- [PROBLEM DESCRIPTION]
Each line from the first down to the one containing "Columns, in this" should be returned exactly as it appears below.
(Beginning of SUPPLIED DATA)
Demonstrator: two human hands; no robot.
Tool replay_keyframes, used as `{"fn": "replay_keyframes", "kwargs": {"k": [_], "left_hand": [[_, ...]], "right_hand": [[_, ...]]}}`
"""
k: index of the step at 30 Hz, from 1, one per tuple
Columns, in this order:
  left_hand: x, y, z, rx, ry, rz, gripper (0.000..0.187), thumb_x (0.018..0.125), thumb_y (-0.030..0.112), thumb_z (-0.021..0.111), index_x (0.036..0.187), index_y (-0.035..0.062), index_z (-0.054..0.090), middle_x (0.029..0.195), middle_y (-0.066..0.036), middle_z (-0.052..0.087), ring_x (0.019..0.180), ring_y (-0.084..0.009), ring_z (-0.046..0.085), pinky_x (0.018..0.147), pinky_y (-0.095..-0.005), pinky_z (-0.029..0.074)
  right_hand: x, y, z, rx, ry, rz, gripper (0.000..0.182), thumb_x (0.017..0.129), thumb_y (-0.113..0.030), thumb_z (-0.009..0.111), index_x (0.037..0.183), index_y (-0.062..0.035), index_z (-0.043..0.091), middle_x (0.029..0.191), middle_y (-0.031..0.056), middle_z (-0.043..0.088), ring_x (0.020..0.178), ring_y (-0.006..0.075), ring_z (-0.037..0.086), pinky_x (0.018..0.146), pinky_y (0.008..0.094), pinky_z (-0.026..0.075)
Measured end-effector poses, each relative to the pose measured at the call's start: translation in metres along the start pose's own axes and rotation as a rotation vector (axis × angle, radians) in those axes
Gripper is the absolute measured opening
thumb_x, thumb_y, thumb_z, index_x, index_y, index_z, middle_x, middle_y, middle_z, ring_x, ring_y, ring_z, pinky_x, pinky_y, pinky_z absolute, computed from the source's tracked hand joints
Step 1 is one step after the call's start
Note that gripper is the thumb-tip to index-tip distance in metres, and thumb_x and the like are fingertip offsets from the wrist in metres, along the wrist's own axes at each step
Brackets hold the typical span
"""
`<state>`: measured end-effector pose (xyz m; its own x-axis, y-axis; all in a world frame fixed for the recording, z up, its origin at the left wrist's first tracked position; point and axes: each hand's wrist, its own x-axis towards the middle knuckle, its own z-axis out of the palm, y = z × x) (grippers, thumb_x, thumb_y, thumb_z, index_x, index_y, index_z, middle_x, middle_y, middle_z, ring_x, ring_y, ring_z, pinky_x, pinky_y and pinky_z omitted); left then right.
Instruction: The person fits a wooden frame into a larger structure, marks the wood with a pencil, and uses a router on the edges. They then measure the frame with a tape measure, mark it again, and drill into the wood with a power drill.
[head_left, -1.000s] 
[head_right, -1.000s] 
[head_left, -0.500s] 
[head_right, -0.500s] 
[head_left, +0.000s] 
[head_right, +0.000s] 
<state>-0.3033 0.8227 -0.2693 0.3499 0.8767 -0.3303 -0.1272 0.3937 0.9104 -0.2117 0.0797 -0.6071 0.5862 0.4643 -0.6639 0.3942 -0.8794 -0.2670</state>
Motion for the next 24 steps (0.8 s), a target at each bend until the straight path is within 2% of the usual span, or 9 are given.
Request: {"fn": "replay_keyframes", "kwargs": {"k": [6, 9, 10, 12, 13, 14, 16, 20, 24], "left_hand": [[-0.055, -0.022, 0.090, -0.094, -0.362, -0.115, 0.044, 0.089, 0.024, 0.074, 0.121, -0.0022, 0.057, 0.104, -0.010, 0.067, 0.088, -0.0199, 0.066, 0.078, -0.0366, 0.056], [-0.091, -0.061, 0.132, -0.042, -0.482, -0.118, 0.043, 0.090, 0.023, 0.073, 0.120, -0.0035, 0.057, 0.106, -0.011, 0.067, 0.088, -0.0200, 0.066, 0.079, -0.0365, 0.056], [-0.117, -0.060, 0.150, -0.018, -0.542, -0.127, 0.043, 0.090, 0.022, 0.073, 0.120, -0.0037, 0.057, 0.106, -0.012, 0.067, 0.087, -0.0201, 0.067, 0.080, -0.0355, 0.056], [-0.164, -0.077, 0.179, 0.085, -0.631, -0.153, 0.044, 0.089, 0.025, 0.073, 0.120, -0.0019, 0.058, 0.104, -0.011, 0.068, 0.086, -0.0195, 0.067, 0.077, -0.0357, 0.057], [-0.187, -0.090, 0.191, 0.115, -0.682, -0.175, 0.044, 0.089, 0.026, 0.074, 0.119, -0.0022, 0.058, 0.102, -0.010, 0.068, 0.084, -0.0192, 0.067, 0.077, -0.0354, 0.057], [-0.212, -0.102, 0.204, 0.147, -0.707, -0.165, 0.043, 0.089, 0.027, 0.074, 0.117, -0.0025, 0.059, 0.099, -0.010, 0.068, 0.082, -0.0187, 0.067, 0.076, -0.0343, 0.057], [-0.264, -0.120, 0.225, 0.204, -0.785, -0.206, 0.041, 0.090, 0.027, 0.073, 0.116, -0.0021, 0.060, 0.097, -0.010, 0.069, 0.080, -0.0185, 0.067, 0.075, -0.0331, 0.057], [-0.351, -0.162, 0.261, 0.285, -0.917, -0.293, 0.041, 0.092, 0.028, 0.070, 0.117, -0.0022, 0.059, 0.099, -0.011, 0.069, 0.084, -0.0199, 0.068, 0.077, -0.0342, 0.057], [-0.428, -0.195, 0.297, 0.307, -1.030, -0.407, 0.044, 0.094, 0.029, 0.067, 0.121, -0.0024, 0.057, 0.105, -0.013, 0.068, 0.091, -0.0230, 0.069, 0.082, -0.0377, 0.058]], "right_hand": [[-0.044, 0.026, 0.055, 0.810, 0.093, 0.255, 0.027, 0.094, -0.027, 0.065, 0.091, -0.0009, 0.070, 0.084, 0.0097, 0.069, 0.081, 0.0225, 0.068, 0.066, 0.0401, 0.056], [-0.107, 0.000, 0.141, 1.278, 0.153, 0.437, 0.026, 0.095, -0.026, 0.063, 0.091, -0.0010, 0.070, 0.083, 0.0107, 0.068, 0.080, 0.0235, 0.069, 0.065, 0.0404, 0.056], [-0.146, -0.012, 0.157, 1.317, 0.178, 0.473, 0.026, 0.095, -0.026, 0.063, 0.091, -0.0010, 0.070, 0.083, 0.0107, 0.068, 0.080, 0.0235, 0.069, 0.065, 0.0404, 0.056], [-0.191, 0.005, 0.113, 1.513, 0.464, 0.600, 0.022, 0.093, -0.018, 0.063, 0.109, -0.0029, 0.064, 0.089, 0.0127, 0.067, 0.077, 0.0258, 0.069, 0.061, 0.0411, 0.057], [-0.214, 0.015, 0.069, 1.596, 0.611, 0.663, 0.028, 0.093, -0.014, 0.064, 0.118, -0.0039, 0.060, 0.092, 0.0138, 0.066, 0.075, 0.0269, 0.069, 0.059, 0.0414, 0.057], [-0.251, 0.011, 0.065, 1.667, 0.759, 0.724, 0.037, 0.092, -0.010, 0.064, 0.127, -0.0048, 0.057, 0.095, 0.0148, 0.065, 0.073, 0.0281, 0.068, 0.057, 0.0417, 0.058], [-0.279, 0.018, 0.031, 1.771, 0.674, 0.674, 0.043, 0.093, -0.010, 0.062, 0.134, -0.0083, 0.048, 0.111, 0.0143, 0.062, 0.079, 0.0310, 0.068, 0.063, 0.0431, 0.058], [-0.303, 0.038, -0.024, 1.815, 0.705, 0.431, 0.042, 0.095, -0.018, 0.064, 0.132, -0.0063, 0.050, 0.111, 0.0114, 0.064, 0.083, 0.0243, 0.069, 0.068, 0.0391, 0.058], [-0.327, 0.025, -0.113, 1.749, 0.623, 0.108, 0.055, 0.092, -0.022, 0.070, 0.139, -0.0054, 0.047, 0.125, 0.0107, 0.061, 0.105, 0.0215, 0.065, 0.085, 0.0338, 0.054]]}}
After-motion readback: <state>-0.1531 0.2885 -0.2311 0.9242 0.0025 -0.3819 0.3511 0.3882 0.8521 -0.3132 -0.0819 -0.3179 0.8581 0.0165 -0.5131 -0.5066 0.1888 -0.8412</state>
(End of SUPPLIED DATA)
- [THE COMPLETED TASK]
Demonstrator: two human hands; no robot.
Tool replay_keyframes, used as `{"fn": "replay_keyframes", "kwargs": {"k": [_], "left_hand": [[_, ...]], "right_hand": [[_, ...]]}}`
"""
k: index of the step at 30 Hz, from 1, one per tuple
Columns, in this order:

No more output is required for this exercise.